Tuesday, September 28, 2010

Anne Bradstreet

1. Bradstreet was born Anne Dudley in Northampton, England, 1612. She was the daughter of Thomas Dudley, a steward of the Earl of Lincoln, and Dorothy Yorke. Due to her family's position in the society she grew up in cultured circumstances and was a well-educated woman since she was at a very young age, and being tutored in history, several languages and literature.


2. Women tend to be mothers or to manage the houses. They were also not allowed to go to the theater and or act on the stage.


3. Wrote for women’s right, in “The Prologue”:

“I am obnoxious to each carping tongue Who says my hand a needle better fits, A poet's pen all scorn I should thus wrong, For such despite they cast on female wits; If what I do prove well, it won't advance, They'll say it's stol'n, or else it was by chance.”

(The men’s opinions of women: Women were not capable of higher thinking, women’s skulls are small, and ships were wilder, little dignity)

“Let Greeks be Greeks, and women what they are, Men have precedency and still excel, it is but vain unjustly to wage war; Men can do best, and women know it well.
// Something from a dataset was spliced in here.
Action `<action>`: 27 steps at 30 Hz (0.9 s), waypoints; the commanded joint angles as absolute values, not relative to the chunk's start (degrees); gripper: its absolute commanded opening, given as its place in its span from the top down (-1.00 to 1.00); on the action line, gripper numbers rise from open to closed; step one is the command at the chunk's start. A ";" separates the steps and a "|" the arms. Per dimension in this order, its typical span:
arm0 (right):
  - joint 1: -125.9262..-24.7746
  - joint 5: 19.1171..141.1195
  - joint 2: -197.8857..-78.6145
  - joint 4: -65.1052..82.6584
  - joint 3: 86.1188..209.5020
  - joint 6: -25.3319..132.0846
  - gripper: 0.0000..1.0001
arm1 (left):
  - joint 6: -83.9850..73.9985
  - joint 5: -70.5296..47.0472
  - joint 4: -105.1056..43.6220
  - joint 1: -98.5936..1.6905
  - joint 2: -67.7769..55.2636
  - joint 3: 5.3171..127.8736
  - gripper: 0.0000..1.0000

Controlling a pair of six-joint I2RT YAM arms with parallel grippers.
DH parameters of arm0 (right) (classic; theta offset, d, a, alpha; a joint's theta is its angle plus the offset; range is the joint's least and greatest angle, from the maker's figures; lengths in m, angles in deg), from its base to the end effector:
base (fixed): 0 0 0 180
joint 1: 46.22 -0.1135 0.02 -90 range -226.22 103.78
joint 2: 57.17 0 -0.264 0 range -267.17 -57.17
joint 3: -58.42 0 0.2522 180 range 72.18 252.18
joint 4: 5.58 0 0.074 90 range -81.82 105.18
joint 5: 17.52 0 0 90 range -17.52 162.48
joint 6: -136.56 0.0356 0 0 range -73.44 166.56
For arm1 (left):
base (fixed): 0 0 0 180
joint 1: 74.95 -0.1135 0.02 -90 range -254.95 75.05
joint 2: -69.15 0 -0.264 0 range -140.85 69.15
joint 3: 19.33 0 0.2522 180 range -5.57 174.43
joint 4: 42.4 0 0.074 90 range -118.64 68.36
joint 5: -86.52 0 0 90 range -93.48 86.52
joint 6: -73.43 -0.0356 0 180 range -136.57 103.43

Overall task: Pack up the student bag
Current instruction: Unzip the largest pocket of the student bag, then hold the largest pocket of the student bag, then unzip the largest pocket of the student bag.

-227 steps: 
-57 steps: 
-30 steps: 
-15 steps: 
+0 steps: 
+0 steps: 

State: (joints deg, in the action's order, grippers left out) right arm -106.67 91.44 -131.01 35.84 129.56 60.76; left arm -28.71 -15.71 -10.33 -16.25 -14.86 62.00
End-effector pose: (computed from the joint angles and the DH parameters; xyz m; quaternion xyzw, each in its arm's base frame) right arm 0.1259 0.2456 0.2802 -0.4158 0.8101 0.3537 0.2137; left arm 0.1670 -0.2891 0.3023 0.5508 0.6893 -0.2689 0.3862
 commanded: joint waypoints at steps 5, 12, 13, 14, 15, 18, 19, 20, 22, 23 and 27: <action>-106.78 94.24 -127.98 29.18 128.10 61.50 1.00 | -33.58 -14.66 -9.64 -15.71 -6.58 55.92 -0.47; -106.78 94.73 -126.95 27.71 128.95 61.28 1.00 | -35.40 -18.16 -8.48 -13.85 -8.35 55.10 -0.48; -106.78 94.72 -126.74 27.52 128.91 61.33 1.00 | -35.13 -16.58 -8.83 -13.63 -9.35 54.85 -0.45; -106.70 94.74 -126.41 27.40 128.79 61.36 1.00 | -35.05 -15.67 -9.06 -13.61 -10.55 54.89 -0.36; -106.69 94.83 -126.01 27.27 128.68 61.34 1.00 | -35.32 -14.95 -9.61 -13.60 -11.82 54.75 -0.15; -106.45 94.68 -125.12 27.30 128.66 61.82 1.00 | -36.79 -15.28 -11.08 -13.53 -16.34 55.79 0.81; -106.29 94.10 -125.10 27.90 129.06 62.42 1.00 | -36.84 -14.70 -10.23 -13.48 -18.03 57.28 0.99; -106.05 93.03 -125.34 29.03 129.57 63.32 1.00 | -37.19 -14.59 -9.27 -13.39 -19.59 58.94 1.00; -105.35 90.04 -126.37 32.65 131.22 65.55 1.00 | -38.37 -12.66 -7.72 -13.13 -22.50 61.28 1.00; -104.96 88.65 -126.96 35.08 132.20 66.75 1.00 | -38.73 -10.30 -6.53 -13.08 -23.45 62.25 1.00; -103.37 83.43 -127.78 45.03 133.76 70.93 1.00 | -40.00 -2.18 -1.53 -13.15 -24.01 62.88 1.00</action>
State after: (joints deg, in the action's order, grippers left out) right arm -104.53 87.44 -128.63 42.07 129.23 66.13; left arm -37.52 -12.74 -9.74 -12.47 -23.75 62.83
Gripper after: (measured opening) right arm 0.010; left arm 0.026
Preeminence in all and each is yours; yet grant some small, acknowledgement of ours.”

(Women can do almost everything as men can do and she satires on the reality that women were not supposed to write literature or participate in any politics, just live as properties.)


4. Bradstreet's education gave her advantages to write with authority about politics, history, medicine, and theology.

She is considered by many people as the first female poet to be published from either Puritan America or England.

Her indifference to material wealth, her humility and her spirituality, regardless of religion, made her into a positive, inspirational role model for any of us.

Even, nearly a century later, some 18th-century American poets and writers, was still influenced and pays homage to Bradstreet's verse.

1 comment:

  1. You have presented much good information here. What kind of person do you think Bradstreet might have been? If you met her, what do you think she might say to you? Of course, you cannot know, but I think that the questions deserve some thought. Real understanding must extend beyond being able to present facts.